Problem description:
Which of the lines below contain the string "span"? Copy each one.

[[ Exercise data open ]]

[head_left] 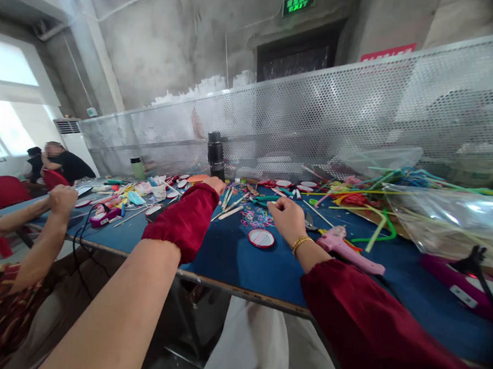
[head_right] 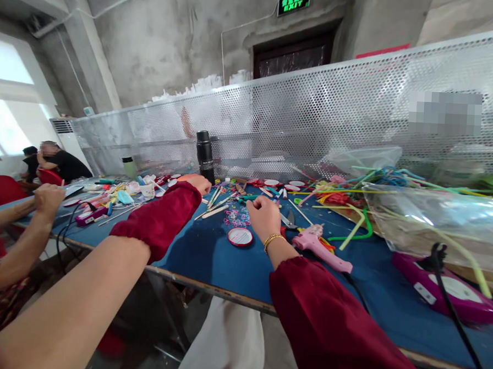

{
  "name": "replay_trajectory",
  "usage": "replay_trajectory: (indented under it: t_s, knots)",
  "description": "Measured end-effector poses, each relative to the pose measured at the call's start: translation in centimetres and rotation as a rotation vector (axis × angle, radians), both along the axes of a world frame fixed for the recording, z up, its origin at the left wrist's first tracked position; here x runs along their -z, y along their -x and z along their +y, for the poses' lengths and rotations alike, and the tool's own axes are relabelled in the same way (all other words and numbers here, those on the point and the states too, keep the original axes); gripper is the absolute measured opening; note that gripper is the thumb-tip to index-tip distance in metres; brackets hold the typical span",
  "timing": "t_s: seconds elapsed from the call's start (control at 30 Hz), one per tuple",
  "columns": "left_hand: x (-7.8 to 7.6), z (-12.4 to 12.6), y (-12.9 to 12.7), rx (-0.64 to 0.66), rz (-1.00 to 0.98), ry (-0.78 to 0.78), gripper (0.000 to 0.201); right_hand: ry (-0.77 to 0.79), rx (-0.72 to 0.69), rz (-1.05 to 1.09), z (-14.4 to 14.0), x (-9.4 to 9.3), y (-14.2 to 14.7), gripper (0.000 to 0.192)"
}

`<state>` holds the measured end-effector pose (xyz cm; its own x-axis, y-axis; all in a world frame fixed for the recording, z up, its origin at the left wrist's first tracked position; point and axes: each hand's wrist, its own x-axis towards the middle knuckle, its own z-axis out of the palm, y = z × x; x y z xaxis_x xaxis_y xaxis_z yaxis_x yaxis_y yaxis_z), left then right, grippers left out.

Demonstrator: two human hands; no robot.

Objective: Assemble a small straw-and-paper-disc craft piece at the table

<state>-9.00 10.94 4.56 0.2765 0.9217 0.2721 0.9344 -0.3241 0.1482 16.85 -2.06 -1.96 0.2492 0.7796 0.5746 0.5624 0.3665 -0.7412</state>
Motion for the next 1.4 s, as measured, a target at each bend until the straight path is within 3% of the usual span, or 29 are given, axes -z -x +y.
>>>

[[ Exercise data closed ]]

Written reply:
  "description": "Measured end-effector poses, each relative to the pose measured at the call's start: translation in centimetres and rotation as a rotation vector (axis × angle, radians), both along the axes of a world frame fixed for the recording, z up, its origin at the left wrist's first tracked position; here x runs along their -z, y along their -x and z along their +y, for the poses' lengths and rotations alike, and the tool's own axes are relabelled in the same way (all other words and numbers here, those on the point and the states too, keep the original axes); gripper is the absolute measured opening; note that gripper is the thumb-tip to index-tip distance in metres; brackets hold the typical span",
Motion for the next 1.4 s, as measured, a target at each bend until the straight path is within 3% of the usual span, or 29 are given, axes -z -x +y.

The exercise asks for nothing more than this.